Count the lines below that include the word "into", then give that number and no other words.

::::

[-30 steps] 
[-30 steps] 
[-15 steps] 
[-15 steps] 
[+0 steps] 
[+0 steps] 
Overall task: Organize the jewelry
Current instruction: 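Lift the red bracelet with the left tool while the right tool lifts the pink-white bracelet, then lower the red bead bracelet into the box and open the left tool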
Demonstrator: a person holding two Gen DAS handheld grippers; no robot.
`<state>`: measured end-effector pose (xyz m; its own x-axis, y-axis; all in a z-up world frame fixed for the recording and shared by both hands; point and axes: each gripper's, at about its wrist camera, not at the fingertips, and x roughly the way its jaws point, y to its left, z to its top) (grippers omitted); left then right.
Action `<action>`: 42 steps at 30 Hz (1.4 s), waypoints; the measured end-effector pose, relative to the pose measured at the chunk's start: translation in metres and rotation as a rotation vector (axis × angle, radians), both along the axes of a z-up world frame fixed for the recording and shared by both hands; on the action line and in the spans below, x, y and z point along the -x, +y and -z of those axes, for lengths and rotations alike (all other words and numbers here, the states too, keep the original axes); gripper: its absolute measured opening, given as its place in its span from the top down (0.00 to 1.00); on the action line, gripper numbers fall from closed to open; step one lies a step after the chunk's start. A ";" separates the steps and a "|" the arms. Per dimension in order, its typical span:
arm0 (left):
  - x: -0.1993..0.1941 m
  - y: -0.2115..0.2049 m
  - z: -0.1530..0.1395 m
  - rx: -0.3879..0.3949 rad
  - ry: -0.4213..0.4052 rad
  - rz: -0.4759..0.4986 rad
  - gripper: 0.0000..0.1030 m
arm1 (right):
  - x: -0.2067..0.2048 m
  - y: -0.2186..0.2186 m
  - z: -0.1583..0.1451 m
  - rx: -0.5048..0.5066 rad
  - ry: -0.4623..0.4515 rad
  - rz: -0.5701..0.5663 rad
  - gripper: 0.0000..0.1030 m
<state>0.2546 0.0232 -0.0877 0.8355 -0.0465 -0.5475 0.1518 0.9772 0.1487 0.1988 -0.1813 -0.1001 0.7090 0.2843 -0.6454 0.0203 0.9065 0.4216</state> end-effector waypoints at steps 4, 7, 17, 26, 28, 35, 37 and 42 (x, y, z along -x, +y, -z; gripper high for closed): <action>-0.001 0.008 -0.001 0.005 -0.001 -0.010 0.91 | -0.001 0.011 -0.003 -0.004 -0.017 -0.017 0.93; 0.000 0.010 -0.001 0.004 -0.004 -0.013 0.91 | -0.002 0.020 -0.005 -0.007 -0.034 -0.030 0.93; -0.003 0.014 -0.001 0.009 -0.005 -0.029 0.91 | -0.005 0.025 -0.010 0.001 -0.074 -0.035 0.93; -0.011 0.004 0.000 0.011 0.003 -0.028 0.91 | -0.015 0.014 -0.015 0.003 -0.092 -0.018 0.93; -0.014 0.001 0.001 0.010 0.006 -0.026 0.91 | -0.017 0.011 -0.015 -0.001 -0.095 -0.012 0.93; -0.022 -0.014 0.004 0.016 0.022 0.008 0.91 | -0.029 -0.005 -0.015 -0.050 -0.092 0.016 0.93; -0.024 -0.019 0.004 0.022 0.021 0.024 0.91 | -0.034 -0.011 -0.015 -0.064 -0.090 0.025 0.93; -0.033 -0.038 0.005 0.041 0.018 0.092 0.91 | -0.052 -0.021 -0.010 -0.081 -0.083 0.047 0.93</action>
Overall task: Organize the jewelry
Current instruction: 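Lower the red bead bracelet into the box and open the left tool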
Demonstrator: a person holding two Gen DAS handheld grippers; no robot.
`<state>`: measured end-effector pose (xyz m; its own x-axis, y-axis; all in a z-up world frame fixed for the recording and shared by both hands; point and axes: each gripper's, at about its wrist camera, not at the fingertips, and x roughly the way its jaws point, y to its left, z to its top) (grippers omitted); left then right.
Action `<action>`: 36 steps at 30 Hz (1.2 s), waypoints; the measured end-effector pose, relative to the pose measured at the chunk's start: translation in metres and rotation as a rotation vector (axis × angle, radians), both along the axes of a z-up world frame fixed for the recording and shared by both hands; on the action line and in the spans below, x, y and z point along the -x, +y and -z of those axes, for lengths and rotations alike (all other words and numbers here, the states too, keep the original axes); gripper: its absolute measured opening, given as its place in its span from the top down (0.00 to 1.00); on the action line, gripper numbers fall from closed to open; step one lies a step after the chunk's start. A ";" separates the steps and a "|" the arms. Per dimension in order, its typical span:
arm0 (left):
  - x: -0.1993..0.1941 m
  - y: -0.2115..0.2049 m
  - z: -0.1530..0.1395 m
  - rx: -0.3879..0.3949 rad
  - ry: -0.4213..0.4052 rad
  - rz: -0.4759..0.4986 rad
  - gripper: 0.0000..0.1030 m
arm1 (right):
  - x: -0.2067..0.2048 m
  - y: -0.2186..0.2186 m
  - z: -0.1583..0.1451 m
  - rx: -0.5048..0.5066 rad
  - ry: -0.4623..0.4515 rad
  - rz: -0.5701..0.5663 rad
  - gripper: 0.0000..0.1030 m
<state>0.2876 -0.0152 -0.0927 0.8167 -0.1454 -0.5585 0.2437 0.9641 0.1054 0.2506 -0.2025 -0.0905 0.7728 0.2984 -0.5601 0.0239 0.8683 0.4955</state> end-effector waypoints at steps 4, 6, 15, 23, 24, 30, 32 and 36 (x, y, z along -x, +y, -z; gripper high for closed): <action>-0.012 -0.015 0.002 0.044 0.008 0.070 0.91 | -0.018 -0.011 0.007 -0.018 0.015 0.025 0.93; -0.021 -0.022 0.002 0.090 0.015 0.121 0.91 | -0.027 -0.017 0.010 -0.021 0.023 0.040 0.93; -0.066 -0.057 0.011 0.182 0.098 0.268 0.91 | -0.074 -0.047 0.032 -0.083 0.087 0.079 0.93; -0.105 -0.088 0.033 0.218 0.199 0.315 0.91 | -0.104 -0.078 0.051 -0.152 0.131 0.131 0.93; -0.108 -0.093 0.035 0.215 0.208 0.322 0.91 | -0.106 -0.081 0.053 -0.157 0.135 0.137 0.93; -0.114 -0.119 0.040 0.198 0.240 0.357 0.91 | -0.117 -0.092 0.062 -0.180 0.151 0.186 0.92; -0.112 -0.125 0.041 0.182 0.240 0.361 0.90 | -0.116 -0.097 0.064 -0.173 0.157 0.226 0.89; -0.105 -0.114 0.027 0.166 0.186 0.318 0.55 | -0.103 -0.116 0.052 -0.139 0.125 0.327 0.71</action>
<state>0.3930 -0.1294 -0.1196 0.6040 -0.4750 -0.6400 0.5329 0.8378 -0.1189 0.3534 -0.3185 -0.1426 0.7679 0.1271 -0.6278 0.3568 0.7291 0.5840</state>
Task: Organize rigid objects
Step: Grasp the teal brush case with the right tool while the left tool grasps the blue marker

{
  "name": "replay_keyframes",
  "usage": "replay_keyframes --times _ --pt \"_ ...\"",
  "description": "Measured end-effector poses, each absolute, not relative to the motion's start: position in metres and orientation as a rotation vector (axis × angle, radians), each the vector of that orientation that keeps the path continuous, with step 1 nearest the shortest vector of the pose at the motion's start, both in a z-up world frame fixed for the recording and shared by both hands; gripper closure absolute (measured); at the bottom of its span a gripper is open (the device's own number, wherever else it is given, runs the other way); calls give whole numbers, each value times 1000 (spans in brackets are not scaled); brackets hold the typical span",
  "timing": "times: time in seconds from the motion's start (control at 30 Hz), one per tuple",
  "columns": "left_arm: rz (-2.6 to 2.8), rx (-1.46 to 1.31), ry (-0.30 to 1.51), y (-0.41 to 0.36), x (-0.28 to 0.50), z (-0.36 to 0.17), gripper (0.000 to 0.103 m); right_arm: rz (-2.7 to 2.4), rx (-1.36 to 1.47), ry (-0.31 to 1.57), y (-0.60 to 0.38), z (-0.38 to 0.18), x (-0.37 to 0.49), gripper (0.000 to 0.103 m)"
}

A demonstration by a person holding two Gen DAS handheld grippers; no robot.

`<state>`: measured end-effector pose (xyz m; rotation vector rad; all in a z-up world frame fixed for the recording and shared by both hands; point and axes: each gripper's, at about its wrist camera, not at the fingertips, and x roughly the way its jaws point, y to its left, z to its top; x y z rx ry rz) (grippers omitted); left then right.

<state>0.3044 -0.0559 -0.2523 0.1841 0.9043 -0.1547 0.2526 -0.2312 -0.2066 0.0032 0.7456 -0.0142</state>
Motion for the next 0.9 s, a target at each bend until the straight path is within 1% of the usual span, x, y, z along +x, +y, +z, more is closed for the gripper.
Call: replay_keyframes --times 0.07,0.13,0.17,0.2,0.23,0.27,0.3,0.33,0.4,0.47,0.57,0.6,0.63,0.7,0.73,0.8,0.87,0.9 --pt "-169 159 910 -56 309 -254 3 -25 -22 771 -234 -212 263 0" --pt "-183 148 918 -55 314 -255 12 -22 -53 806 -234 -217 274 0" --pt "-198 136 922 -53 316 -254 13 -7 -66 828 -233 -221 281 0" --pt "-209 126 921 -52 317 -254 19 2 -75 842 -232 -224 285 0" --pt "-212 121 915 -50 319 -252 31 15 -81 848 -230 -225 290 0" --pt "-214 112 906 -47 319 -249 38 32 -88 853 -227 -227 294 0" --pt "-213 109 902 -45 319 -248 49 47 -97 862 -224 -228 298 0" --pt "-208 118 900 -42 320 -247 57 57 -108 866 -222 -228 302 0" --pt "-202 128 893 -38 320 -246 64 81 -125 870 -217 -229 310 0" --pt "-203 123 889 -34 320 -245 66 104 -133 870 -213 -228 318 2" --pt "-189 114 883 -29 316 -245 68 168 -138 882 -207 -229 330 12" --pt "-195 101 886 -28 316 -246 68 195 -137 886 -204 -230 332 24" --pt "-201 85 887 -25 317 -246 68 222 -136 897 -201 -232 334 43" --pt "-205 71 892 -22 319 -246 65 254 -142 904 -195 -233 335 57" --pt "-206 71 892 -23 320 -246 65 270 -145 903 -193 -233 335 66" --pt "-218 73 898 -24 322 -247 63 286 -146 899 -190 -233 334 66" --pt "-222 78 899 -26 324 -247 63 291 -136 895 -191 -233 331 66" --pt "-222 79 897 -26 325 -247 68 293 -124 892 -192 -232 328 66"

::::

__Answer for this exercise__. 2